▶ **Problem to solve**:
Repeat word for word the lines from the one containing "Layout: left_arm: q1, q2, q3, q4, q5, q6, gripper" to the end of the material below, and leave all pictures out.
==========
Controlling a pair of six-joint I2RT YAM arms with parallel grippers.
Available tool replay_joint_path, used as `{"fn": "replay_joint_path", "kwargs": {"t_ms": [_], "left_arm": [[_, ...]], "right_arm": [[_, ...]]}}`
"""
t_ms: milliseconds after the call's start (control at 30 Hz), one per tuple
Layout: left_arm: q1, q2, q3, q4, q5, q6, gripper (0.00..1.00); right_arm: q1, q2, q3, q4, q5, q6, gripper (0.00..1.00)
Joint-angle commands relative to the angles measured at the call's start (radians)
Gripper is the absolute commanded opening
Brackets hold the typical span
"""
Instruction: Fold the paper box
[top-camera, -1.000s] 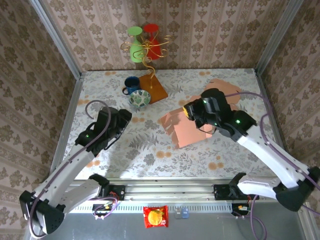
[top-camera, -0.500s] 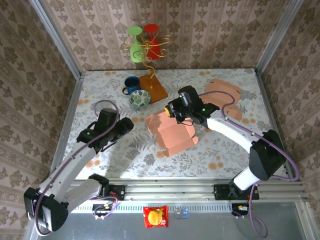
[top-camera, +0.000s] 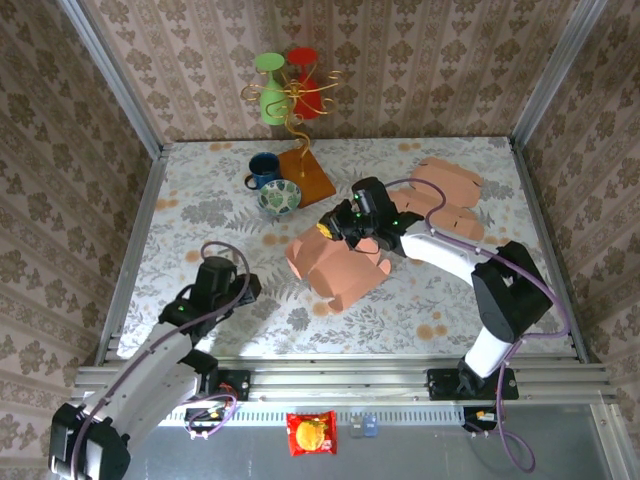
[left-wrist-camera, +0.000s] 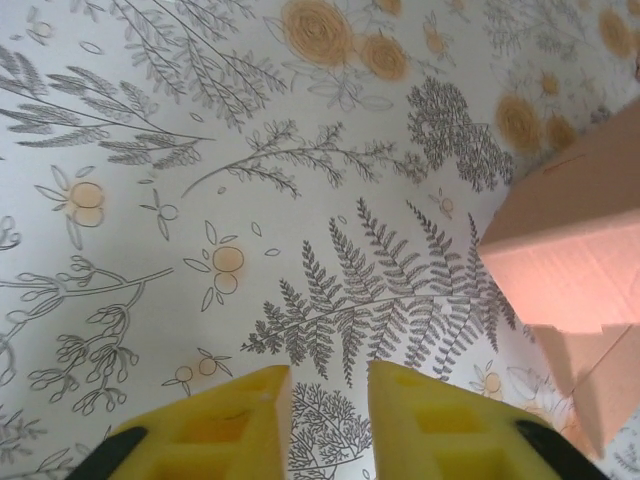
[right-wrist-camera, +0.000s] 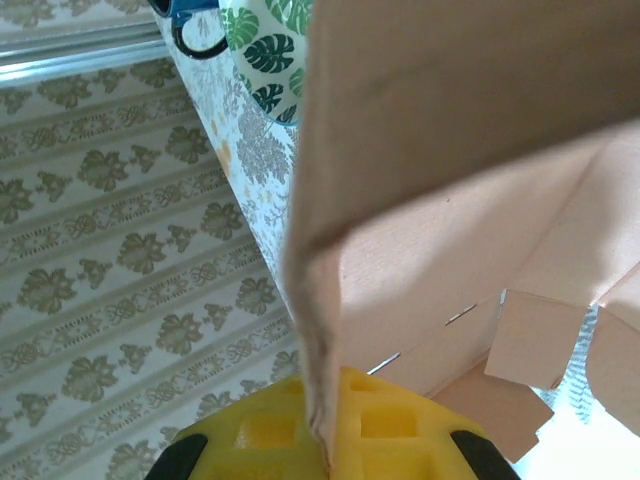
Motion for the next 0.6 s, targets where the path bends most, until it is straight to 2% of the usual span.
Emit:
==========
▶ **Solution to the exercise**:
Layout: left_arm: q1, q2, q3, q4, q5, q6, gripper (0.00..1.00); right_arm: q1, q2, q3, q4, q5, q6, gripper (0.00..1.00)
Joint-angle commands relative to the angles measured at the call's start (radians)
Gripper is the absolute commanded opening
Brackets hold the typical span
"""
Instruction: Fold the paper box
[top-camera, -1.000s] 
[top-camera, -0.500s] 
[top-camera, +0.000s] 
[left-wrist-camera, +0.000s] 
[right-wrist-camera, +0.000s] 
Motion for the next 0.6 s, targets where the path bends most, until it is straight to 2% of the usual span.
Emit:

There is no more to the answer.